Black Viewpoint is a happy addition by the Black Community Programmes to all those publications that are of great relevance to the black people. Our relevance is meant to be in the sense that we communicate to blacks things said by blacks in the various situations in which they find themselves in this country of ours. We have felt and observed in the past, the existence of a great vacuum in our literary and newspaper world. So many things are said so often us, about us and for us but very seldom by us.

This has created a dependency mood amongst us which has given rise to the present tendency to look at ourselves in terms of how we are interpreted by the white press. In the process, a lot of us have forgotten that the values and attitudes of newspapers are governed largely by the values and attitudes of both their readership and of their financial supporters - who in the case of the white press in South Africa, are whites. Therefore, when we read of a report of any speech or incident which focuses on blacks, we usually find it accompanied by interpretative connotations in terms of stress, headlines, quotations and other journalistic nuances, that are calculated to put the report in a particular setting for either consumption or re­jection by the reader.

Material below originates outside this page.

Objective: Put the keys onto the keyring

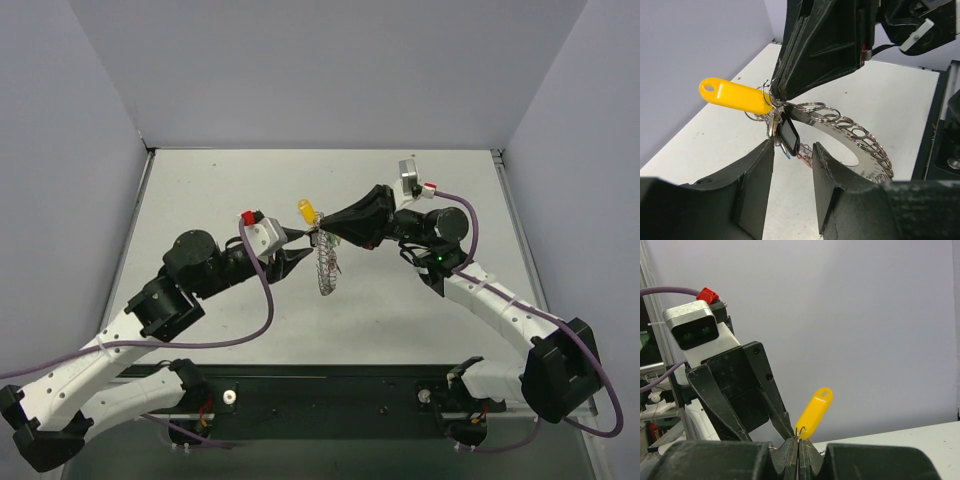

One must quickly add that the moral of the story is not that we must therefore castigate white society and its newspapers. Any group of people who identify as a unit through shared interests and aspirations necessarily need to protect those interests they share. The white press is therefore regarded by whites as doing a good service when it sensitises its own community to the 'dangers' of Black Power. After all no white man is wanted outside the laager when the rest of the white society is facing the illusionary swaart gevaar that only exists in the minds of the guilt-stricken whites. Perhaps only very few whites would not want to be in the laager.

No, the real moral of the story therefore can only be that we blacks must on our own develop those agencies that we need, and not look up to unsympathetic and often hostile quarters to offer these to us.

In terms of this thinking, therefore, Black Viewpoint is meant to protect and further the interests of black people. We do not intend to venture beyond this. We shall not serve as an exclusive mouth­piece for any particular section of the black community but merely to pick up topics as they come and as they are dealt with by blacks in various situations.

In the present issue we focus attention on four addresses delivered by blacks in different situations. By juxtaposing these articles in this issue we hope to reflect the broad spectrum now to be found in our society both in terms of the different stresses we lay in the definition of our problem - the white problem - and in the mooted solutions that all four speakers touch briefly on.

We hope this will generate a good response amongst those who read it.